Write the lines out again, from the top of the material to the line containing "left robot arm.", pictures excluded.

■ INPUT DATA ■
:::

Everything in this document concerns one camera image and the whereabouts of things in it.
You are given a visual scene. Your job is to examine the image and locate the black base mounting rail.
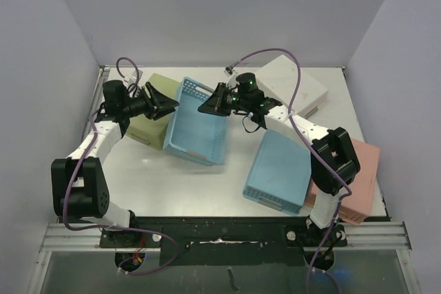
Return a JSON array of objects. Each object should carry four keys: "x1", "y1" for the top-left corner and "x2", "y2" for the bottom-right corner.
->
[{"x1": 99, "y1": 217, "x2": 347, "y2": 271}]

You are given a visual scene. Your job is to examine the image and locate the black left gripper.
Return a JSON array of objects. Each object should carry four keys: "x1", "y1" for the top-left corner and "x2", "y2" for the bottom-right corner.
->
[{"x1": 122, "y1": 83, "x2": 178, "y2": 120}]

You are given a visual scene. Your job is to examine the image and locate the green perforated plastic basket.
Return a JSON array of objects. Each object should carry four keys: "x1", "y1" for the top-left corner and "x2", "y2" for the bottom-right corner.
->
[{"x1": 124, "y1": 72, "x2": 181, "y2": 151}]

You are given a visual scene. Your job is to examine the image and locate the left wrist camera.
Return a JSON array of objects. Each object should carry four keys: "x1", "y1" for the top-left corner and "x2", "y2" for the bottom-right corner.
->
[{"x1": 123, "y1": 70, "x2": 143, "y2": 85}]

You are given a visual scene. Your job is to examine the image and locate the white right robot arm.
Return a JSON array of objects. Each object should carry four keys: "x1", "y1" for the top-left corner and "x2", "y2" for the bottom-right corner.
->
[{"x1": 198, "y1": 72, "x2": 360, "y2": 245}]

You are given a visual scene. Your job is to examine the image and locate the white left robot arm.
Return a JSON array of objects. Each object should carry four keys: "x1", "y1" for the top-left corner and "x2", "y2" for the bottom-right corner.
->
[{"x1": 51, "y1": 80, "x2": 179, "y2": 246}]

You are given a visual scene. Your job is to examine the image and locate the blue basket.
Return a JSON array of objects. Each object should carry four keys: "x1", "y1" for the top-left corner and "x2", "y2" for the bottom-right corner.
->
[
  {"x1": 243, "y1": 131, "x2": 311, "y2": 216},
  {"x1": 163, "y1": 77, "x2": 227, "y2": 166}
]

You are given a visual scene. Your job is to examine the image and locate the pink perforated plastic basket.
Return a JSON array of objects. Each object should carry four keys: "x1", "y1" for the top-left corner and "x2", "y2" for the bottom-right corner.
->
[{"x1": 304, "y1": 139, "x2": 380, "y2": 226}]

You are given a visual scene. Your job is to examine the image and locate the white perforated plastic basket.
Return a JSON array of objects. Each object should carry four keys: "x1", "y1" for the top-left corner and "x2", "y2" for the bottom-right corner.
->
[{"x1": 255, "y1": 55, "x2": 328, "y2": 118}]

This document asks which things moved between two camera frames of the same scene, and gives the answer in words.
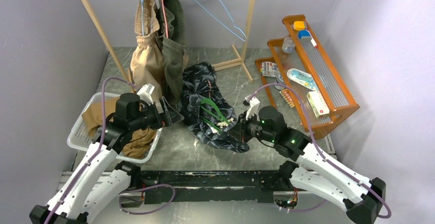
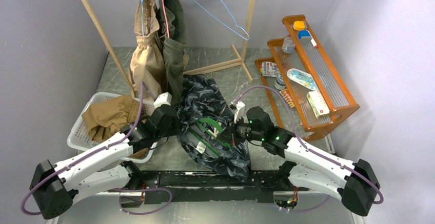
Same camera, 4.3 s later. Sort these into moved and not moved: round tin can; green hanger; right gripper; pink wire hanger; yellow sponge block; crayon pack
Moved: right gripper; green hanger
Not moved: pink wire hanger; round tin can; yellow sponge block; crayon pack
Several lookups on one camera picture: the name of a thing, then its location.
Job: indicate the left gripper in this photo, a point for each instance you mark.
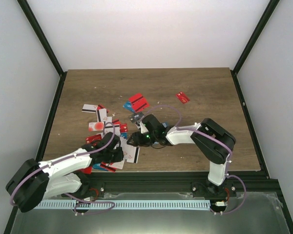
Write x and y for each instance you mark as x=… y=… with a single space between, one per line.
x=120 y=155

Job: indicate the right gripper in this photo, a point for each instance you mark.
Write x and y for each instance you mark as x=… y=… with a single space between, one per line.
x=138 y=140

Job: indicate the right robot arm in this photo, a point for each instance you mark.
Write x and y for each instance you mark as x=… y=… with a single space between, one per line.
x=212 y=140

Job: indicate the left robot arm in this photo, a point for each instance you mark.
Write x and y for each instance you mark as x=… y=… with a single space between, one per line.
x=36 y=181

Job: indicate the white card bottom centre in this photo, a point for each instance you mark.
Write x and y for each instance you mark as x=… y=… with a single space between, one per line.
x=117 y=165

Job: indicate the white striped card lower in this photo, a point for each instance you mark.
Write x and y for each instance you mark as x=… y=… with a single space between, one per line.
x=132 y=154

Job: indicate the white striped card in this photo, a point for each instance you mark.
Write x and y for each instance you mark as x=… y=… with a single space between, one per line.
x=89 y=108
x=132 y=154

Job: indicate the dark red striped card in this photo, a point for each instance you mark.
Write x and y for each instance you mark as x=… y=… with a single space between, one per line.
x=87 y=170

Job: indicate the blue card top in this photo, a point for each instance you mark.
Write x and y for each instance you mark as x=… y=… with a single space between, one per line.
x=128 y=106

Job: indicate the red magnetic stripe card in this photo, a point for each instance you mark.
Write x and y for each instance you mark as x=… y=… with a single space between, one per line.
x=138 y=102

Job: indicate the white striped card left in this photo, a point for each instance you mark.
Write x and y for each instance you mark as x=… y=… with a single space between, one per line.
x=89 y=108

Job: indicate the red card far right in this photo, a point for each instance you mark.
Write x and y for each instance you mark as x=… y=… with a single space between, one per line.
x=182 y=97

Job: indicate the black aluminium frame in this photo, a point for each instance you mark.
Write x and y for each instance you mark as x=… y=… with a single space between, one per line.
x=257 y=181

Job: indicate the light blue slotted rail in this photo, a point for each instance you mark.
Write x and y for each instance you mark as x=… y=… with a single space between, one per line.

:::

■ RESULT OF THIS TASK ■
Everything in this document concerns one camera image and the whereabouts of things in it.
You are given a visual scene. Your job is to examine the image and locate the black base mounting rail.
Return a JSON array of objects. Each object should carry four keys: "x1", "y1" for the top-left corner and "x2", "y2" for the bottom-right corner.
->
[{"x1": 99, "y1": 217, "x2": 347, "y2": 271}]

You are given a visual scene. Your job is to examine the image and locate the black left gripper.
Return a JSON array of objects. Each object should carry four keys: "x1", "y1" for the top-left corner and "x2", "y2" for the bottom-right corner.
->
[{"x1": 122, "y1": 83, "x2": 178, "y2": 120}]

You are given a visual scene. Your job is to examine the image and locate the green perforated plastic basket.
Return a JSON array of objects. Each object should carry four keys: "x1", "y1" for the top-left corner and "x2", "y2" for the bottom-right corner.
->
[{"x1": 124, "y1": 72, "x2": 181, "y2": 151}]

You are given a visual scene. Your job is to examine the image and locate the left wrist camera.
Return a JSON array of objects. Each object should carry four keys: "x1", "y1" for the top-left corner and "x2", "y2" for the bottom-right corner.
->
[{"x1": 123, "y1": 70, "x2": 143, "y2": 85}]

You are given a visual scene. Your job is to examine the image and locate the white right robot arm.
Return a JSON array of objects. Each object should carry four keys: "x1", "y1" for the top-left corner and "x2", "y2" for the bottom-right corner.
->
[{"x1": 198, "y1": 72, "x2": 360, "y2": 245}]

You are given a visual scene. Your job is to examine the image and locate the white left robot arm.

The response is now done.